Best known for her championship of Percy Grainger, Penelope Thwaites here offers an attractive selection of arrangements and original versions of Bach’s keyboard works. Two transcriptions by Liszt frame the recital: the Fantasia and Fugue in G minor, BWV 542 and the Prelude and Fugue in A minor, BWV 543 – works originally conceived for the organ, whose colours, complexity and monumental scale are well suited to Liszt’s Romantic construal. Thwaites responds with expressive, luxuriant playing and an intuitive sense of the music’s architecture. Only in the A minor Prelude is there a slightly lumbering quality.

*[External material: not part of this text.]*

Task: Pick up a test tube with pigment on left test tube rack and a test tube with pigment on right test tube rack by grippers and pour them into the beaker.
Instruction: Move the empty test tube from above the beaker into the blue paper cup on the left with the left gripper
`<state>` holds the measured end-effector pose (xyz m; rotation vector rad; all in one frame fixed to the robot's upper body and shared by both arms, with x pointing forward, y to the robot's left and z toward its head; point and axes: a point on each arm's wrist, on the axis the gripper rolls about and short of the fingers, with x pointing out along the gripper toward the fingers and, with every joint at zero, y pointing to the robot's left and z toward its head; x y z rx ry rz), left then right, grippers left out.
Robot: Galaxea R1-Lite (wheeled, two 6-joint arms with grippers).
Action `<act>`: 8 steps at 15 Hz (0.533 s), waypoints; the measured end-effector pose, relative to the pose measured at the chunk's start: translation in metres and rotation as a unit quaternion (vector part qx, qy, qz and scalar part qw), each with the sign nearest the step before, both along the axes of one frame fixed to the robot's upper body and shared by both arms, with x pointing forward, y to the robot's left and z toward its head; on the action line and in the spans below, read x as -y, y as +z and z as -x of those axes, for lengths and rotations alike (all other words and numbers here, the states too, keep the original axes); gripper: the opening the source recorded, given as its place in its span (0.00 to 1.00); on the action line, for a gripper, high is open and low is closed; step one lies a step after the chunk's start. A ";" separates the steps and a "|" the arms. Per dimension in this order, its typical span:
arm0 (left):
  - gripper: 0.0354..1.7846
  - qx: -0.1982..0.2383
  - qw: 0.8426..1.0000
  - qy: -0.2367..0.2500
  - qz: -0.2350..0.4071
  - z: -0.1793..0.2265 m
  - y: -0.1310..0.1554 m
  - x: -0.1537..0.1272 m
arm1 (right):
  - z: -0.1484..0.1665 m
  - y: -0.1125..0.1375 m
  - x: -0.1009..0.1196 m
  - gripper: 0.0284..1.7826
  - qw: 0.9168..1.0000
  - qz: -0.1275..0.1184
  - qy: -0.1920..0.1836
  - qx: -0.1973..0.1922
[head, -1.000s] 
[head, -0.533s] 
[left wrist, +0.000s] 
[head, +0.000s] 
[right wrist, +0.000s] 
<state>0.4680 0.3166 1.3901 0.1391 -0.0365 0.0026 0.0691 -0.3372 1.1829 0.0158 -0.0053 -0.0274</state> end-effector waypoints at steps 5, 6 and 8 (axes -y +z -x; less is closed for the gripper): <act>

The expansive majesty of these transcriptions is offset by the intimate sound-world of Bach’s Six Little Preludes and the sparkling Baroque brilliance of his Italian Concerto. Thwaites’s approach to Bach’s originals is refreshingly unfashionable, eschewing period style in favour of a Romantically-inspired, pianistic approach. She exploits the instrument’s natural resonance and colouristic potential, here and throughout the recital: the tone is veiled and velvet in the cherished version of Jesu, Joy of Man’s Desiring by Myra Hess, sonorous and all-embracing in Walter Rummel’s reinterpretation of Jesus Christus, Gottes Sohn. There are moments, too, of sheer serenity – in Mortify Us by Thy Grace (Rummel’s arrangement of Ertödt uns durch dein Güte) and in the Italian Concerto’s Andante which floats luminously in the fine acoustic of Potton Hall in Suffolk.